[Recorded data — start]

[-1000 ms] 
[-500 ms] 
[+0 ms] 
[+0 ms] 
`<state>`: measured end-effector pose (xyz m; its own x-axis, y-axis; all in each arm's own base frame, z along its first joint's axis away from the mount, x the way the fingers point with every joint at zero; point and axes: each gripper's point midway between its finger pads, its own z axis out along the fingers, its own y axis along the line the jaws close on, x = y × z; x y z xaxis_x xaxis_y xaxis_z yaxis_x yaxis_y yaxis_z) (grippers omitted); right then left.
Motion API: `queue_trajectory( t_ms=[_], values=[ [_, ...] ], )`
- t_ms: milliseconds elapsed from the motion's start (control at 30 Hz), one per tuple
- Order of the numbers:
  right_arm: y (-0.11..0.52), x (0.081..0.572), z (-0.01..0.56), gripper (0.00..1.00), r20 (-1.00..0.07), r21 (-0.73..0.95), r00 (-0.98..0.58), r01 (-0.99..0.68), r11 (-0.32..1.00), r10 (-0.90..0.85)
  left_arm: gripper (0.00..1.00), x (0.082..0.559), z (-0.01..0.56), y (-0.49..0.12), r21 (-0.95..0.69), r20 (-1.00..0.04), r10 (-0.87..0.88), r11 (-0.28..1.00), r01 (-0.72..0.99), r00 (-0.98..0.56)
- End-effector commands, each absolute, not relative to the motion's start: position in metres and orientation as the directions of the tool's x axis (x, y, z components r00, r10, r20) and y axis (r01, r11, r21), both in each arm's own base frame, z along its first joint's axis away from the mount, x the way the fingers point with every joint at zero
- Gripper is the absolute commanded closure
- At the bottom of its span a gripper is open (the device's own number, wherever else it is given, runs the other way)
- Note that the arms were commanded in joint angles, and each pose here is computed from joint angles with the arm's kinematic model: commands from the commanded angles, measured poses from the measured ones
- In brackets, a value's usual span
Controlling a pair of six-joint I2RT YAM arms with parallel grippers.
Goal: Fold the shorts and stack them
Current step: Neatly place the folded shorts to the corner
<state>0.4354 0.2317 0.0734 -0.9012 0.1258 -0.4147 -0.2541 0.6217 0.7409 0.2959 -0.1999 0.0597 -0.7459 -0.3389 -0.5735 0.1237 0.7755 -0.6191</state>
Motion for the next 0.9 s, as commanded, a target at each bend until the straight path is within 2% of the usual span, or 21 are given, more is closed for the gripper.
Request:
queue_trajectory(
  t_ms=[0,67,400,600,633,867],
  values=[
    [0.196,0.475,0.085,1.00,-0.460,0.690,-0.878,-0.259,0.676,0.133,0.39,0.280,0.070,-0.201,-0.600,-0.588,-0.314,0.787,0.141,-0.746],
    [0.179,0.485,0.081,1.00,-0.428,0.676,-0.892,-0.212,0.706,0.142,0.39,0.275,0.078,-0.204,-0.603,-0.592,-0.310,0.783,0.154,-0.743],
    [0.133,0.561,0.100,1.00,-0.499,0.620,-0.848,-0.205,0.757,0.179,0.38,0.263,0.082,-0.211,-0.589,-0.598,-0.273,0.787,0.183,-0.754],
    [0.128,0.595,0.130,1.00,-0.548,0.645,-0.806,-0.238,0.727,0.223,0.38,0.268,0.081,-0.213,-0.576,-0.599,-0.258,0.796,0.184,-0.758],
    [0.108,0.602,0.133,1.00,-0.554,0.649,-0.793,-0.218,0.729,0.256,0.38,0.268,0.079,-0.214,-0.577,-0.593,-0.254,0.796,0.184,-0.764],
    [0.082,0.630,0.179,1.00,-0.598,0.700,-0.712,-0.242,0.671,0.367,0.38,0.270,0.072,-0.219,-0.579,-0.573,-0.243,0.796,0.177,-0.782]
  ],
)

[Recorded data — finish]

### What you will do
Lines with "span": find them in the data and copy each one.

### Output
- At the bottom of its span a gripper is open (the device's own number, wherever else it is given, runs the other way)
- In brackets, a value's usual span
Motion for the next 0.9 s, as commanded, a target at each bend until the straight path is within 2% of the usual span, or 21 are given, more is closed for the gripper.

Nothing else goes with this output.